> WORK ITEM:
Write out the line that contains "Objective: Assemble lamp", then every following line to the end of the records below, with no other lines and no changes.

Content starts

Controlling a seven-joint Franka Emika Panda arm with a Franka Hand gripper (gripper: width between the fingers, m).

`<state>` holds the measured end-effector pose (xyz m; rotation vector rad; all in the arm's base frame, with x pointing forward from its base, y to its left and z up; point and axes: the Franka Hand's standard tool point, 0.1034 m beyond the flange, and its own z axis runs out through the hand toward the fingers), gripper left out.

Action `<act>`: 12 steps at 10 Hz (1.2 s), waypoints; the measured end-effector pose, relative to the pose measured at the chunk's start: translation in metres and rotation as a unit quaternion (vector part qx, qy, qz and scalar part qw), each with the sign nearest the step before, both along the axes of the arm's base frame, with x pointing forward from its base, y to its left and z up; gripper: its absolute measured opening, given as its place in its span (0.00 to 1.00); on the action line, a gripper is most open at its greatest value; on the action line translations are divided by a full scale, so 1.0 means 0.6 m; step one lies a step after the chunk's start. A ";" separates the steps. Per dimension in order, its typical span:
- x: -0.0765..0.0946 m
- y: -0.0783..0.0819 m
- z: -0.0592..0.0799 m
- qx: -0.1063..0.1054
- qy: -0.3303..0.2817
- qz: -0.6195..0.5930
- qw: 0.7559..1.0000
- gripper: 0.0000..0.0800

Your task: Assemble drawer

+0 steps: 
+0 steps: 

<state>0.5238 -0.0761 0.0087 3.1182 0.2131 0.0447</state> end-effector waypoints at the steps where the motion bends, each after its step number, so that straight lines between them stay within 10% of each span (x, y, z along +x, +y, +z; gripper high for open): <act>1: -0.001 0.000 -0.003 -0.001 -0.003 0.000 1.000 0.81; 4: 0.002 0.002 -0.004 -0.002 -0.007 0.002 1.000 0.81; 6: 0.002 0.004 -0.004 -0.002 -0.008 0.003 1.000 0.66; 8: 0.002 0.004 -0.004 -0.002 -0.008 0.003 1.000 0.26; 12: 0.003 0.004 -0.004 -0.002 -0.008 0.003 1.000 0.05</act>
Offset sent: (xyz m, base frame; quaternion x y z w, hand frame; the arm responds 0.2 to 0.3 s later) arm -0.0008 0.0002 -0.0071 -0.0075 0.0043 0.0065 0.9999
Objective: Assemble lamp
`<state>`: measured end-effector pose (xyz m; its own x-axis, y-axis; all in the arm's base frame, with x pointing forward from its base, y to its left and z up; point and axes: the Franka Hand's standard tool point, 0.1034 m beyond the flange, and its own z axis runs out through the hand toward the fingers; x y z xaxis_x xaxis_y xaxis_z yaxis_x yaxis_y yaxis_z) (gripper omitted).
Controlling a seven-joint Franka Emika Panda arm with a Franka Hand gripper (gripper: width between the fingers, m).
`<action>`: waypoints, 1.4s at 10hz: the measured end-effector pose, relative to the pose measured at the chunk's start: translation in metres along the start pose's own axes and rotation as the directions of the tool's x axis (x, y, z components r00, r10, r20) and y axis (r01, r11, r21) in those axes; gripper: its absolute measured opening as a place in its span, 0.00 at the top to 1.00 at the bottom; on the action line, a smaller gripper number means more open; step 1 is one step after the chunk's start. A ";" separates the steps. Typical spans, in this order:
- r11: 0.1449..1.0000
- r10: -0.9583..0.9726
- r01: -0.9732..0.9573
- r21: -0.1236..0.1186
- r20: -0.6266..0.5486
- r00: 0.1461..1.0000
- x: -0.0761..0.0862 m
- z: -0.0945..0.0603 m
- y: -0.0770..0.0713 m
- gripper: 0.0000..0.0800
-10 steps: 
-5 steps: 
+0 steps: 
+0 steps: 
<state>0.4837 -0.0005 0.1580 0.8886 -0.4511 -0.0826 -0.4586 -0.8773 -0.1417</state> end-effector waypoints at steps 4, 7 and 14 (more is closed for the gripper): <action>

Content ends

> WORKED SOLUTION:
Objective: Assemble lamp
`<state>`: measured end-effector pose (xyz m; its own x-axis, y-axis; all in the arm's base frame, with x pointing forward from its base, y to its left and z up; point and axes: the Franka Hand's standard tool point, 0.1034 m beyond the flange, and its own z axis runs out through the hand toward the fingers; x y z xaxis_x xaxis_y xaxis_z yaxis_x yaxis_y yaxis_z) (gripper omitted).
Controlling a seven-joint Franka Emika Panda arm with a Franka Hand gripper (gripper: width between the fingers, m).
`<action>`: waypoints, 1.4s at 10hz: the measured end-effector pose, relative to the pose measured at the chunk's start: translation in metres along the start pose's own axes and rotation as the directions of the tool's x axis (x, y, z components r00, r10, r20) and y axis (r01, r11, r21) in those axes; gripper: its absolute measured opening as a place in its span, 0.00 at the top to 1.00 at the bottom; on the action line, a smaller gripper number means more open; step 1 is one step after the chunk's start. A ";" separates the steps. Typical spans, in this order:
- r11: 0.1449..1.0000
- r10: -0.9583..0.9726
- r01: -0.9732..0.9573
- r21: -0.1236..0.1186
- r20: -0.6266..0.5486
- r00: 0.1461..1.0000
- x: -0.0761..0.0862 m
- z: -0.0945..0.0603 m
- y: -0.0770..0.0713 m
- gripper: 0.0000..0.0800
-10 steps: 
-5 steps: 
+0 steps: 
+0 steps: 
<state>0.4837 -0.0005 0.1580 0.8886 -0.4511 -0.0826 -0.4586 -0.8773 -0.1417</state> end-effector waypoints at steps 4, 7 and 14 (more is closed for the gripper): <action>

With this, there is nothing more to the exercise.